Exercise input:

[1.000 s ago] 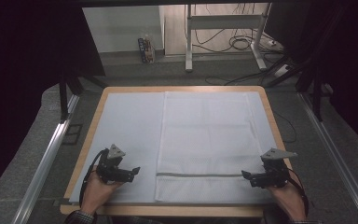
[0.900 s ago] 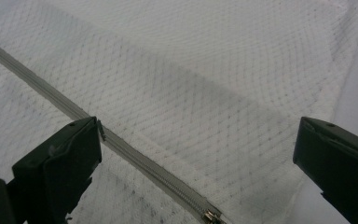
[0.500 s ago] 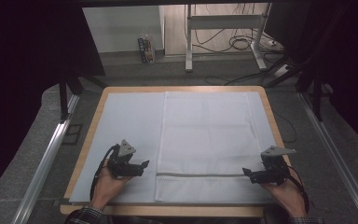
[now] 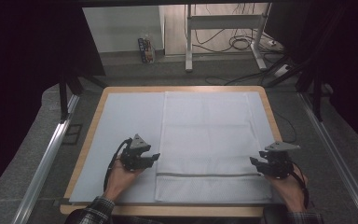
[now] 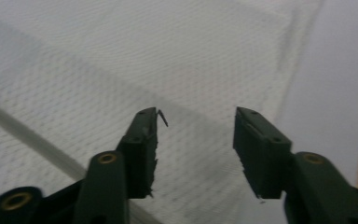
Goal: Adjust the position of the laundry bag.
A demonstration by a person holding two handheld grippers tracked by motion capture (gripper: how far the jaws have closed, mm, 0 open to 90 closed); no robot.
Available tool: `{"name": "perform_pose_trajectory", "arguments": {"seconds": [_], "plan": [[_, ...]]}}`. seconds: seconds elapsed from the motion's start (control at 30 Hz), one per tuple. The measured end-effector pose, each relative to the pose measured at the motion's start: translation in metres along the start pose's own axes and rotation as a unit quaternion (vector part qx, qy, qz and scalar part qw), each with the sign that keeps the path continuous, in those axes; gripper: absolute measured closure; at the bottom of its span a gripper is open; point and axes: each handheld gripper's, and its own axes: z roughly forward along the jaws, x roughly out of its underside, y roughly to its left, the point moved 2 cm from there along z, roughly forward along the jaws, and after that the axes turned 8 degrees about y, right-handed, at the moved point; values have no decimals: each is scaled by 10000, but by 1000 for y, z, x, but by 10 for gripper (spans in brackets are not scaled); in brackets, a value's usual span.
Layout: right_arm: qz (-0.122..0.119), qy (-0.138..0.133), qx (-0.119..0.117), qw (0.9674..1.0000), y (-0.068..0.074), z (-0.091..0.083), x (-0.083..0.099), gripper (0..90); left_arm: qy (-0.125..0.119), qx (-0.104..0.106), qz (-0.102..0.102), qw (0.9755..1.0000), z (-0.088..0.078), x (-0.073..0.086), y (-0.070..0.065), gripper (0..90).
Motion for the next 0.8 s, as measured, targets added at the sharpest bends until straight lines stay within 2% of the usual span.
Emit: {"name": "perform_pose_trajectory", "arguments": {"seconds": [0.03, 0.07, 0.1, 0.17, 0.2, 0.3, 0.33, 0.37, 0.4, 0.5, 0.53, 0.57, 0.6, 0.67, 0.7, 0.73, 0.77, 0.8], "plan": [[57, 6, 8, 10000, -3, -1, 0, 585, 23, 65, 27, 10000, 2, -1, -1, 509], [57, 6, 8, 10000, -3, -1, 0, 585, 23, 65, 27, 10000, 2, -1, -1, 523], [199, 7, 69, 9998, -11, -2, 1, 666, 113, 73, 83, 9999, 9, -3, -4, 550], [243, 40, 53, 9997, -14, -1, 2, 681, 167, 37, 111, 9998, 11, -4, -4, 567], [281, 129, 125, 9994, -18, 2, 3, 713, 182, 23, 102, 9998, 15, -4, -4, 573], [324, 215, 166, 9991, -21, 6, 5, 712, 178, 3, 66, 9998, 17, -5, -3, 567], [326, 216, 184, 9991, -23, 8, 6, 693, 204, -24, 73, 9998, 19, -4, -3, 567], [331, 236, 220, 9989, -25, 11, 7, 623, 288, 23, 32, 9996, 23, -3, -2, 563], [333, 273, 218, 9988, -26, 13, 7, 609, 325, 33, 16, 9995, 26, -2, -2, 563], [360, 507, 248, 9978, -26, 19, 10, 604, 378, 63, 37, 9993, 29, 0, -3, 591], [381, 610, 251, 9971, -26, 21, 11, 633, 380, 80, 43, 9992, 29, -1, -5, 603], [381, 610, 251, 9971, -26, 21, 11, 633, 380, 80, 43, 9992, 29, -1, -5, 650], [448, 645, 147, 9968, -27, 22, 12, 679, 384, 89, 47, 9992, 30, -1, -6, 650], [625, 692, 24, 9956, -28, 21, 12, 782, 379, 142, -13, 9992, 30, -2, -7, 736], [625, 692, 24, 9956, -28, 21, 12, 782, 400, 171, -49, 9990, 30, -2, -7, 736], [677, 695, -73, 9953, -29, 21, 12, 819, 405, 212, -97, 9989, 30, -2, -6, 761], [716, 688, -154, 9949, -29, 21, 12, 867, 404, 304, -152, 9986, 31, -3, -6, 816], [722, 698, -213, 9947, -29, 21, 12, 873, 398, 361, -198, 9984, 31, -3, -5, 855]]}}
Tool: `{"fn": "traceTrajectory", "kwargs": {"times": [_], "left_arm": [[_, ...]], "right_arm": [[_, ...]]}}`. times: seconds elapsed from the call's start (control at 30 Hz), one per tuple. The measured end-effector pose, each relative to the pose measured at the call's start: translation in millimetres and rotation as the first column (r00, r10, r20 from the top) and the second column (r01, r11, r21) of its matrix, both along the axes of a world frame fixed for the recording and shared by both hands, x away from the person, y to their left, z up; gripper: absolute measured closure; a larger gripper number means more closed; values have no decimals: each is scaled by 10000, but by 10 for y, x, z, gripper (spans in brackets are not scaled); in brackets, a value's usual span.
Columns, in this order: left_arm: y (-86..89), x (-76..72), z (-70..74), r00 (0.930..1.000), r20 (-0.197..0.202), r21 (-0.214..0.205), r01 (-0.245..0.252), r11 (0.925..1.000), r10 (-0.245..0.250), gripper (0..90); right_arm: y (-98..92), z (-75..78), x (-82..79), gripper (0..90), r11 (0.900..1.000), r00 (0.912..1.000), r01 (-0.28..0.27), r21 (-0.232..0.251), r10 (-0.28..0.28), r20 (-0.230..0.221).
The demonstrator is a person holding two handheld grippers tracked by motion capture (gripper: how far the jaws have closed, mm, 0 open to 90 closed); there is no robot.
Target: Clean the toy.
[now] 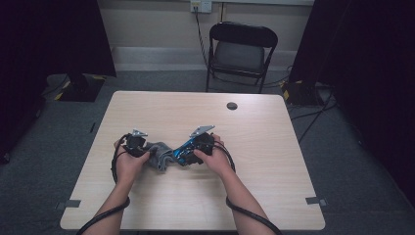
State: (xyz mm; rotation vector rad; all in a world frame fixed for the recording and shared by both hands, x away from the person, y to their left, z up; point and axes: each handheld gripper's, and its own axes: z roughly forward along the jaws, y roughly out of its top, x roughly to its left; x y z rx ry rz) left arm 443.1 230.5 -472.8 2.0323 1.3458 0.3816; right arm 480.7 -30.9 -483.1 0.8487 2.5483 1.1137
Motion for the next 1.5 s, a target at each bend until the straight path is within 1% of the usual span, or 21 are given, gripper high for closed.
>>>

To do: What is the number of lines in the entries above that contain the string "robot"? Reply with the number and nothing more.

Final answer: 2